The Regulators. The EPA last year faced one of its toughest assignments ever - proposing a radiation standard for Yucca that would protect Nevadans for 1 million years.

"No other rules in the U.S. for any risks have ever attempted to regulate for such a long period of time," Wehrum said.

Wehrum seemed to wither several moments under Boxer's questioning, but he asserted that the standard was strict enough.
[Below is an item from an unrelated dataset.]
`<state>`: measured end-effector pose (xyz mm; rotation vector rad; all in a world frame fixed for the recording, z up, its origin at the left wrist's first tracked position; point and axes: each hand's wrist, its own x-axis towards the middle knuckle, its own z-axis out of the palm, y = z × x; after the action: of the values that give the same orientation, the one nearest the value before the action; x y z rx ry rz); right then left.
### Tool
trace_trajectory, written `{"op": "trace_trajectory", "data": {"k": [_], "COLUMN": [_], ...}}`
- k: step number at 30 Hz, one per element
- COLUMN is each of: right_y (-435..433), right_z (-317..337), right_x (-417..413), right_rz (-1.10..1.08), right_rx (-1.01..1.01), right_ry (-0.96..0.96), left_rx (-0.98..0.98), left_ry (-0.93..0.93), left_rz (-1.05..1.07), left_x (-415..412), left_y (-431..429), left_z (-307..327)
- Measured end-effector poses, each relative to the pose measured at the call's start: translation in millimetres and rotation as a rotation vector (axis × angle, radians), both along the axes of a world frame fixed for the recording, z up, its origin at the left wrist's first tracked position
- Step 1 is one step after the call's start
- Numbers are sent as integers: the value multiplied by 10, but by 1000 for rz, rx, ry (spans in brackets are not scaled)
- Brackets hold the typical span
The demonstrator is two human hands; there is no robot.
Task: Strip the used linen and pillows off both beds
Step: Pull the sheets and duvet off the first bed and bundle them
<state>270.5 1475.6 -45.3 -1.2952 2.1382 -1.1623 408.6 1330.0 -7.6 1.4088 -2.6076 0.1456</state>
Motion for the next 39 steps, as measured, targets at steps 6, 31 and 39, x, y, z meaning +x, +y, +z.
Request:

"Our proposal requires the Department of Energy to show that Yucca Mountain can safely contain wastes, even considering the effects of earthquakes, volcanic activity, climate change, and container corrosion over 1 million years," he said.

The Experts. The committee heard from several Yucca observers, including Dade Moeller, representing the Health Physics Society, who delighted Boxer when he said a 1-in-4 cancer rate was unacceptable. But Moeller promptly added that he believed that estimate was inflated.

A Massachusetts Institute of Technology researcher, Allison MacFarlane, testified that geologic storage is the best solution for the nation's waste. But MacFarlane has long asserted that Yucca is a bad site.

She drew chuckles when she quoted Defense Secretary Donald Rumsfeld, who famously outlined his fear that there are unknown unknowns - "the ones we don't know we don't know."

At Yucca, MacFarlane said, "Those are the things I'm worried about."

Benjamin Grove can be reached at (202) 662-7436 or at grove@lasvegassun.com.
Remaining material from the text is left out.